***** Available data

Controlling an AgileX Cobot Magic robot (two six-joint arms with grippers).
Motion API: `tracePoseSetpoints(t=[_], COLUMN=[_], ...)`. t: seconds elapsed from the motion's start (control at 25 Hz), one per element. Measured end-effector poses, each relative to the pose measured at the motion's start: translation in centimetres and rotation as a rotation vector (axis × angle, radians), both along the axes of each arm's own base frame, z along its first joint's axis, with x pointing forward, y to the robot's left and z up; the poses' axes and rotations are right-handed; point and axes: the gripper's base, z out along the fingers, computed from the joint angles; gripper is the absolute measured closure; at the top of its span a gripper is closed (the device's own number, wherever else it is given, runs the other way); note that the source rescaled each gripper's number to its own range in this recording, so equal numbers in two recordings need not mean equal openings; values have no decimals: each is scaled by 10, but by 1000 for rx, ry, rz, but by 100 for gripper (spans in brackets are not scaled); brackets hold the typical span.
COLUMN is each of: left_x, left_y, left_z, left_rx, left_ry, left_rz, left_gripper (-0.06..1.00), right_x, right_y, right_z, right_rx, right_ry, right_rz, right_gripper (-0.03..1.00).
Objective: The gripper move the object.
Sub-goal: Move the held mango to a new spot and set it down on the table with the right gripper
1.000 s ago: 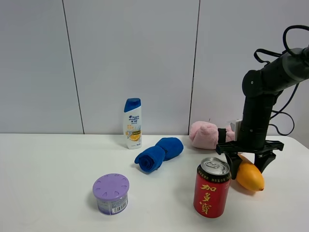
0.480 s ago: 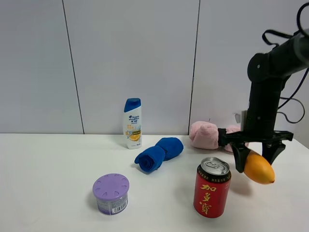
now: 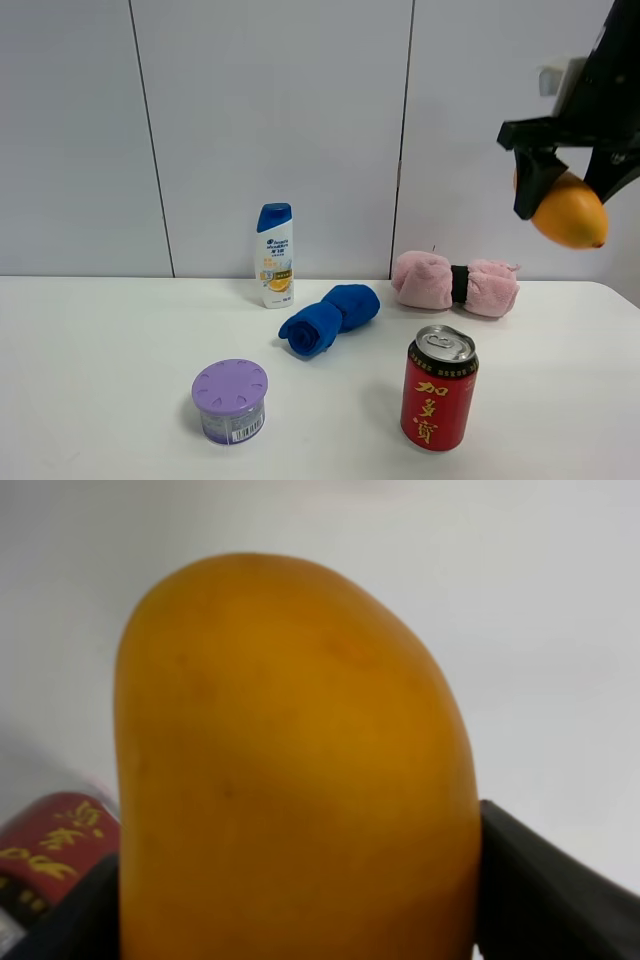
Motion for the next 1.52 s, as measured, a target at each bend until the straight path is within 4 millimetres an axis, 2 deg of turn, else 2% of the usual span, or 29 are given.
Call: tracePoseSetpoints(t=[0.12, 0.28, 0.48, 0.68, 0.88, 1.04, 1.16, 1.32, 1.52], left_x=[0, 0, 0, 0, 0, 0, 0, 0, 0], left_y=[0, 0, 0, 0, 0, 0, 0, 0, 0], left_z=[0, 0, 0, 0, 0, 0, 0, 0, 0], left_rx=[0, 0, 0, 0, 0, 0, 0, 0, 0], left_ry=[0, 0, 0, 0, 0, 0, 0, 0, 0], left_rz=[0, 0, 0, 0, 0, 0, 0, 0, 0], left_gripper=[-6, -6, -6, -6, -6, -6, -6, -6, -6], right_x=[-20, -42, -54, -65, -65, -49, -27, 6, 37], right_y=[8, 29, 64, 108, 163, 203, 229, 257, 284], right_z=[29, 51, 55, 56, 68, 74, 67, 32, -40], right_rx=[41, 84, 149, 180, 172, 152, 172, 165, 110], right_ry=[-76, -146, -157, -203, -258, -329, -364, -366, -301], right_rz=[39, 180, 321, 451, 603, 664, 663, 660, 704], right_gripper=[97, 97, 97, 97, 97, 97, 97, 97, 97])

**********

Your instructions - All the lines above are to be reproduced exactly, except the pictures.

Solution to this exercise -
Controlling an AgileX Cobot Magic robot (two six-joint arms with grippers).
Motion API: `tracePoseSetpoints(t=[_], COLUMN=[_], ...)`. t: seconds elapsed from the motion's start (control at 25 Hz), one per element. Measured end-effector poses, each relative to the pose measured at the motion's start: translation in centimetres and rotation as a rotation vector (axis × angle, radians), both along the axes of each arm's own base frame, z along its first joint's axis, with x pointing forward, y to the robot's left and z up; the poses' axes and rotations are right-handed; point and axes: the gripper's base, z out along the fingers, computed from the joint angles; gripper is the absolute measured closure; at the top of its span a gripper is closed (the device's own number, wherever else it is given, runs the other way); note that the source rescaled each gripper's number to its own range in this recording, so equal numbers in two recordings need not mean equal openings; values have no decimals: each is scaled by 10, but by 1000 for rx, ry, rz, but by 100 for gripper (spans in brackets are not scaled); brackets hold the typical span.
COLUMN is each of: left_x, left_y, left_z, left_rx, left_ry, left_rz, left_gripper (-0.06..1.00), right_x, right_y, right_z, right_rx, right_ry, right_rz, right_gripper (-0.03..1.00).
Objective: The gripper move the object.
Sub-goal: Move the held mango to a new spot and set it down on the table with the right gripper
1.000 s ago: 
0.480 s ago: 
now: 
Motion for the next 1.52 s, as measured, a target at each bend until the straight path is within 4 millimetres an axis, 2 deg of turn, else 2% of the usual span, or 29 are given.
Call: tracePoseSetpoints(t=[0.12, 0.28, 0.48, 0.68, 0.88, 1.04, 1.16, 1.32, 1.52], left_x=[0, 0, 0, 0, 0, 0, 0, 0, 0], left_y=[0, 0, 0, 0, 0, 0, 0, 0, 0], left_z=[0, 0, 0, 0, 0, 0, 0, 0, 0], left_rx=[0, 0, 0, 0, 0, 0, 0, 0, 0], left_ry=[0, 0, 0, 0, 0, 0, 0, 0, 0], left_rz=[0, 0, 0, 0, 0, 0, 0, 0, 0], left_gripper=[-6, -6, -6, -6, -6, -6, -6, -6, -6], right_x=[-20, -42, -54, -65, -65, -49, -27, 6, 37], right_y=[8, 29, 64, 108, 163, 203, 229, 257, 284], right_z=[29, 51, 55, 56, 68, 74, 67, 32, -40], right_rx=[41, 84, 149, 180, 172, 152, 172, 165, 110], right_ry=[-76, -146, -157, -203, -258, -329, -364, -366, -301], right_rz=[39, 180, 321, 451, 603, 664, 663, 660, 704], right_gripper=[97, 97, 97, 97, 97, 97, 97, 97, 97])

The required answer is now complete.